--- Task ---
Each entry has to be set down again with no alteration.

--- Data extract ---
○ ○ ○ ○ ○

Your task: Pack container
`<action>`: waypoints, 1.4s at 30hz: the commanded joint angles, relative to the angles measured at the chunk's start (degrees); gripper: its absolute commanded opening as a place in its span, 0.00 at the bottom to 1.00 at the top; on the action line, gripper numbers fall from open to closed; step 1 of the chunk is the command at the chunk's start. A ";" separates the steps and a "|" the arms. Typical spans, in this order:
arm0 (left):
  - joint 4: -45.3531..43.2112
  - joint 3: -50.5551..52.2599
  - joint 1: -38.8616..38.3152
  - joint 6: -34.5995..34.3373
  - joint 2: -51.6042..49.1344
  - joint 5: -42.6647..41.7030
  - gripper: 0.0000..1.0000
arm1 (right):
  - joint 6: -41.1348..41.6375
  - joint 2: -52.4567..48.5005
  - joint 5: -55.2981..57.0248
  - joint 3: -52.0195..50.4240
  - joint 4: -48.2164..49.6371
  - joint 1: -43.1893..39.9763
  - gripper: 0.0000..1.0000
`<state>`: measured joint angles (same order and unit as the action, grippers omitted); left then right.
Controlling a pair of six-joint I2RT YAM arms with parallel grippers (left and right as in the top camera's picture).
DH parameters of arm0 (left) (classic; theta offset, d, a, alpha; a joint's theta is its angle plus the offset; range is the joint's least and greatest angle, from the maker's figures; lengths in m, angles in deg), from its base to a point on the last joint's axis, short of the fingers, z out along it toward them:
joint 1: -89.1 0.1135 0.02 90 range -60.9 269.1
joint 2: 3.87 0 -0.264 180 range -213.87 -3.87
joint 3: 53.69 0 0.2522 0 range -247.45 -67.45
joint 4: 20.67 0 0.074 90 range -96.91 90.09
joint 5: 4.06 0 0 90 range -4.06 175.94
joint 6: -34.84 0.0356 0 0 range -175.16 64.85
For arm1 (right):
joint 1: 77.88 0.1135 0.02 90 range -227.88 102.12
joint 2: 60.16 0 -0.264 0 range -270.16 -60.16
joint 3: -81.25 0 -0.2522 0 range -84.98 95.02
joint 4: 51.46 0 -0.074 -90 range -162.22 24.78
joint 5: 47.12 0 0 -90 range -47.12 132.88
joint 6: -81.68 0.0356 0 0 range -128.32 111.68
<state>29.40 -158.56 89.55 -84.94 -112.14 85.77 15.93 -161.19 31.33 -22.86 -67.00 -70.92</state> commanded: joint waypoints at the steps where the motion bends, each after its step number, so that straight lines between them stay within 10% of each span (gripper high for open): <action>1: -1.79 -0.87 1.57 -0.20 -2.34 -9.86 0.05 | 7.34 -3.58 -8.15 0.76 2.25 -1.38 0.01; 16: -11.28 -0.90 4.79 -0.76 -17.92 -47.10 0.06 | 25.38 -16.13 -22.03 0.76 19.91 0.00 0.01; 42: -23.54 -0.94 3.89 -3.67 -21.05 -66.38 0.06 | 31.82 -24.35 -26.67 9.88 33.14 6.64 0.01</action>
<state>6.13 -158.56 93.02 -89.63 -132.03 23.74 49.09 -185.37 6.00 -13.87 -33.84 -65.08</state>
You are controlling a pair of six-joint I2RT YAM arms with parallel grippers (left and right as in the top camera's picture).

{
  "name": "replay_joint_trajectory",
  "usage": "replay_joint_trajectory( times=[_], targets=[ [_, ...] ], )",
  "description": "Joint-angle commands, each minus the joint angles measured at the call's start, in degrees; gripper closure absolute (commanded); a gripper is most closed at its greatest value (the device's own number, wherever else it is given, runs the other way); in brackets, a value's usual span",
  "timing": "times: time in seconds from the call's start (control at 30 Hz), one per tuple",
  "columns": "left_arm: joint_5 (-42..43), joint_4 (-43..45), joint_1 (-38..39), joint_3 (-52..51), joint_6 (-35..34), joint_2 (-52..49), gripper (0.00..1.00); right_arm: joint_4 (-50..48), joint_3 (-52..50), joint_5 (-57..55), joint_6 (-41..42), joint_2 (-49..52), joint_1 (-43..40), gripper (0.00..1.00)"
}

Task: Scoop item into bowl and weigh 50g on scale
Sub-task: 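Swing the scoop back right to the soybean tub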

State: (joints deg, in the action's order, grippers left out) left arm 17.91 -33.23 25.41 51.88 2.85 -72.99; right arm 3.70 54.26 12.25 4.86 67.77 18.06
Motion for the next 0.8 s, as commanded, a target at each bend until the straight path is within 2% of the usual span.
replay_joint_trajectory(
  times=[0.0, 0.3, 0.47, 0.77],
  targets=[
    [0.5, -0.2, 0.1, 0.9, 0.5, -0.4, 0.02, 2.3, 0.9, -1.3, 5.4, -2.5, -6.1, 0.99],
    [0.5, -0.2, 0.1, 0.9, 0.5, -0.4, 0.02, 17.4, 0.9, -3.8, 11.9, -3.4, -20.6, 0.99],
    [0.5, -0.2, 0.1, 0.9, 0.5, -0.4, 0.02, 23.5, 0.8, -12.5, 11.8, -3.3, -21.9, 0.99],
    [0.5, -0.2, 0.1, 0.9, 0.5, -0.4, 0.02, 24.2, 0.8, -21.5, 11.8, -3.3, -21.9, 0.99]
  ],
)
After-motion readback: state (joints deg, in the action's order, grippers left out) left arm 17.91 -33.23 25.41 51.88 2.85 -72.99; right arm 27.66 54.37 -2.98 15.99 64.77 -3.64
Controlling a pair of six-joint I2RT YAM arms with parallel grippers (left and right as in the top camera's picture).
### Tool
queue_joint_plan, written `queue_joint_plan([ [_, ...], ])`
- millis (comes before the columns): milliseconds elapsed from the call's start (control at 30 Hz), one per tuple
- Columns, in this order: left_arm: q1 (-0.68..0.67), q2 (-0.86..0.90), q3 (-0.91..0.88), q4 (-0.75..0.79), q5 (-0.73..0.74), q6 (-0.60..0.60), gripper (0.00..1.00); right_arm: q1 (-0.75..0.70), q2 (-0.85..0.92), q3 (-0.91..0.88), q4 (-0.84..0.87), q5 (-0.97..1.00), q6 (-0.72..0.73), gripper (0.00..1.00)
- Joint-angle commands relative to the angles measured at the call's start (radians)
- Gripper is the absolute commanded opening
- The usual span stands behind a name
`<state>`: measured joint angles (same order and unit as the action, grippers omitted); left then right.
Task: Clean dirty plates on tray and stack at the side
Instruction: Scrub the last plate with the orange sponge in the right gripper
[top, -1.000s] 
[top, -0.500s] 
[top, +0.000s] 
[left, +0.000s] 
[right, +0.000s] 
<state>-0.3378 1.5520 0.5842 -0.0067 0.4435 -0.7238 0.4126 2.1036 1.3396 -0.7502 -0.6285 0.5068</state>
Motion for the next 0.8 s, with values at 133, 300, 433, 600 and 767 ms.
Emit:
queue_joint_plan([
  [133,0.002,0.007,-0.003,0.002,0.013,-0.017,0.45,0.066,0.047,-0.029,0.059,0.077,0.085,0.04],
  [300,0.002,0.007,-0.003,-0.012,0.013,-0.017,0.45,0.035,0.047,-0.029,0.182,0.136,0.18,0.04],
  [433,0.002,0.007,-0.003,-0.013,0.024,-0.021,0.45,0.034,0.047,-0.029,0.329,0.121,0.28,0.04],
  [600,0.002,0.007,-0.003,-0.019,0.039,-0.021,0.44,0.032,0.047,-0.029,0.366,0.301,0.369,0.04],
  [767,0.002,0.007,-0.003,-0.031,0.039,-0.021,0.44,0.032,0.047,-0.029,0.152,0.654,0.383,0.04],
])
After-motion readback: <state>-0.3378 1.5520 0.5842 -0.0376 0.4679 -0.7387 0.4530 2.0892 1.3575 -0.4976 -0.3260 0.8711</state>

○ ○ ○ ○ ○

--- Reply ---
Your task: Pack container
`<action>`: waypoints, 1.4s at 30hz: the commanded joint angles, relative to the angles measured at the chunk's start (degrees); gripper: its absolute commanded opening as a place in its span, 0.00 at the bottom to 1.00 at the top; on the action line, gripper numbers fall from open to closed; step 1 of the chunk is the command at the chunk's start. A ";" separates the steps and a "|" the arms. Typical spans, in this order:
arm0 (left):
  - joint 4: -45.3531..43.2112
  - joint 3: -50.5551..52.2599
  - joint 1: -38.8616..38.3152
  - joint 6: -34.5995..34.3373
  - joint 2: -51.6042..49.1344
  - joint 5: -42.6647..41.7030
  - gripper: 0.0000..1.0000
arm1 (right):
  - joint 6: -41.1348..41.6375
  - joint 2: -52.4567..48.5005
  - joint 5: -55.2981..57.0248
  - joint 3: -52.0195..50.4240
  - joint 4: -48.2164..49.6371
  - joint 1: -43.1893..39.9763
  - gripper: 0.0000..1.0000
`<state>`: measured joint angles (same order and unit as the action, grippers omitted); left then right.
Controlling a pair of six-joint I2RT YAM arms with parallel grippers (left and right as in the top camera's picture).
DH parameters of arm0 (left) (classic; theta offset, d, a, alpha; a joint's theta is its angle plus the offset; range is the joint's least and greatest angle, from the maker's figures; lengths in m, angles in deg), from its base to a point on the last joint's axis, short of the fingers, z out along it toward them:
joint 1: -89.1 0.1135 0.02 90 range -60.9 269.1
joint 2: 3.87 0 -0.264 180 range -213.87 -3.87
joint 3: 53.69 0 0.2522 0 range -247.45 -67.45
joint 4: 20.67 0 0.074 90 range -96.91 90.09
joint 5: 4.06 0 0 90 range -4.06 175.94
joint 6: -34.84 0.0356 0 0 range -175.16 64.85
For arm1 (right):
joint 1: 77.88 0.1135 0.02 90 range -227.88 102.12
joint 2: 60.16 0 -0.264 0 range -270.16 -60.16
joint 3: -81.25 0 -0.2522 0 range -84.98 95.02
joint 4: 51.46 0 -0.074 -90 range -162.22 24.78
joint 5: 47.12 0 0 -90 range -47.12 132.88
joint 6: -81.68 0.0356 0 0 range -128.32 111.68
<state>29.40 -158.56 89.55 -84.94 -112.14 85.77 15.93 -161.19 31.33 -22.86 -67.00 -70.92</state> commanded: joint waypoints at the steps where the motion bends, each after its step number, so that straight lines between them stay within 10% of each span (gripper high for open): <action>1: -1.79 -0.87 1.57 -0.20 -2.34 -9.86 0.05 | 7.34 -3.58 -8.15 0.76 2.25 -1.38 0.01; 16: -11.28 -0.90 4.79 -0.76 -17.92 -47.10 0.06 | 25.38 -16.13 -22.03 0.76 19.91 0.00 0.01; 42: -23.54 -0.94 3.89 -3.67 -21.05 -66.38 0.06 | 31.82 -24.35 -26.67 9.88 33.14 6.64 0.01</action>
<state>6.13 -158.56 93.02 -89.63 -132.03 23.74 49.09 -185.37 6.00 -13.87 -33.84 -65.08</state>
You are controlling a pair of six-joint I2RT YAM arms with parallel grippers (left and right as in the top camera's picture).

{
  "name": "replay_joint_trajectory",
  "usage": "replay_joint_trajectory( times=[_], targets=[ [_, ...] ], )",
  "description": "Joint-angle commands, each minus the joint angles measured at the call's start, in degrees; gripper closure absolute (commanded); a gripper is most closed at its greatest value (the device's own number, wherever else it is given, runs the other way); in brackets, a value's usual span",
  "timing": "times: time in seconds from the call's start (control at 30 Hz), one per tuple",
  "columns": "left_arm: joint_5 (-42..43), joint_4 (-43..45), joint_1 (-38..39), joint_3 (-52..51), joint_6 (-35..34), joint_2 (-52..49), gripper (0.00..1.00); right_arm: joint_4 (-50..48), joint_3 (-52..50), joint_5 (-57..55), joint_6 (-41..42), joint_2 (-49..52), joint_1 (-43..40), gripper (0.00..1.00)"
}

Task: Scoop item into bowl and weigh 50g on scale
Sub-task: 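Swing the scoop back right to the soybean tub
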
State: (joints deg, in the action's order, grippers left out) left arm 17.91 -33.23 25.41 51.88 2.85 -72.99; right arm 3.70 54.26 12.25 4.86 67.77 18.06
Motion for the next 0.8 s, as commanded, a target at each bend until the straight path is within 2% of the usual span.
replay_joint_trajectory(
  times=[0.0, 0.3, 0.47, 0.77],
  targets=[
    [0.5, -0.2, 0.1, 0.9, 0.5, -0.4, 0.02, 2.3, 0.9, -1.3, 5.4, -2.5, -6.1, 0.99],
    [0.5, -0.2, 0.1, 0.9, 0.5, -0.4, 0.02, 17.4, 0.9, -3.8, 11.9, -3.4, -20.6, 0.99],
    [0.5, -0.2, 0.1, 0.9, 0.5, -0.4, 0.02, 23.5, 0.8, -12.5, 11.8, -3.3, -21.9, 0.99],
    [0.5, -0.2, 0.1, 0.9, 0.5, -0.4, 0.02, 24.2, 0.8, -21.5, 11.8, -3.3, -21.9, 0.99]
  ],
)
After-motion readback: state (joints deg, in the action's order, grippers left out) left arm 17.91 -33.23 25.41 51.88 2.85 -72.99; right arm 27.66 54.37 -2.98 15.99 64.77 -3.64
Controlling a pair of six-joint I2RT YAM arms with parallel grippers (left and right as in the top camera's picture).
### Tool
queue_joint_plan, written `queue_joint_plan([ [_, ...], ])`
- millis (comes before the columns): milliseconds elapsed from the call's start (control at 30 Hz), one per tuple
- Columns, in this order: left_arm: q1 (-0.68..0.67), q2 (-0.86..0.90), q3 (-0.91..0.88), q4 (-0.75..0.79), q5 (-0.73..0.74), q6 (-0.60..0.60), gripper (0.00..1.00); right_arm: q1 (-0.75..0.70), q2 (-0.85..0.92), q3 (-0.91..0.88), q4 (-0.84..0.87), q5 (-0.97..1.00), q6 (-0.72..0.73), gripper (0.00..1.00)
- Joint-angle commands relative to the angles measured at the call's start (radians)
- Gripper is the absolute commanded opening
- The usual span stands behind a name
`<state>`: measured joint angles (same order and unit as the action, grippers omitted); left then right.
Task: Clean dirty plates on tray and stack at the side
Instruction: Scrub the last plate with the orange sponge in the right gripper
[top, -1.000s] 
[top, -0.500s] 
[top, +0.000s] 
[left, +0.000s] 
[right, +0.000s] 
<state>-0.3378 1.5520 0.5842 -0.0067 0.4435 -0.7238 0.4126 2.1036 1.3396 -0.7502 -0.6285 0.5068</state>
Motion for the next 0.8 s, with values at 133, 300, 433, 600 and 767 ms.
Emit:
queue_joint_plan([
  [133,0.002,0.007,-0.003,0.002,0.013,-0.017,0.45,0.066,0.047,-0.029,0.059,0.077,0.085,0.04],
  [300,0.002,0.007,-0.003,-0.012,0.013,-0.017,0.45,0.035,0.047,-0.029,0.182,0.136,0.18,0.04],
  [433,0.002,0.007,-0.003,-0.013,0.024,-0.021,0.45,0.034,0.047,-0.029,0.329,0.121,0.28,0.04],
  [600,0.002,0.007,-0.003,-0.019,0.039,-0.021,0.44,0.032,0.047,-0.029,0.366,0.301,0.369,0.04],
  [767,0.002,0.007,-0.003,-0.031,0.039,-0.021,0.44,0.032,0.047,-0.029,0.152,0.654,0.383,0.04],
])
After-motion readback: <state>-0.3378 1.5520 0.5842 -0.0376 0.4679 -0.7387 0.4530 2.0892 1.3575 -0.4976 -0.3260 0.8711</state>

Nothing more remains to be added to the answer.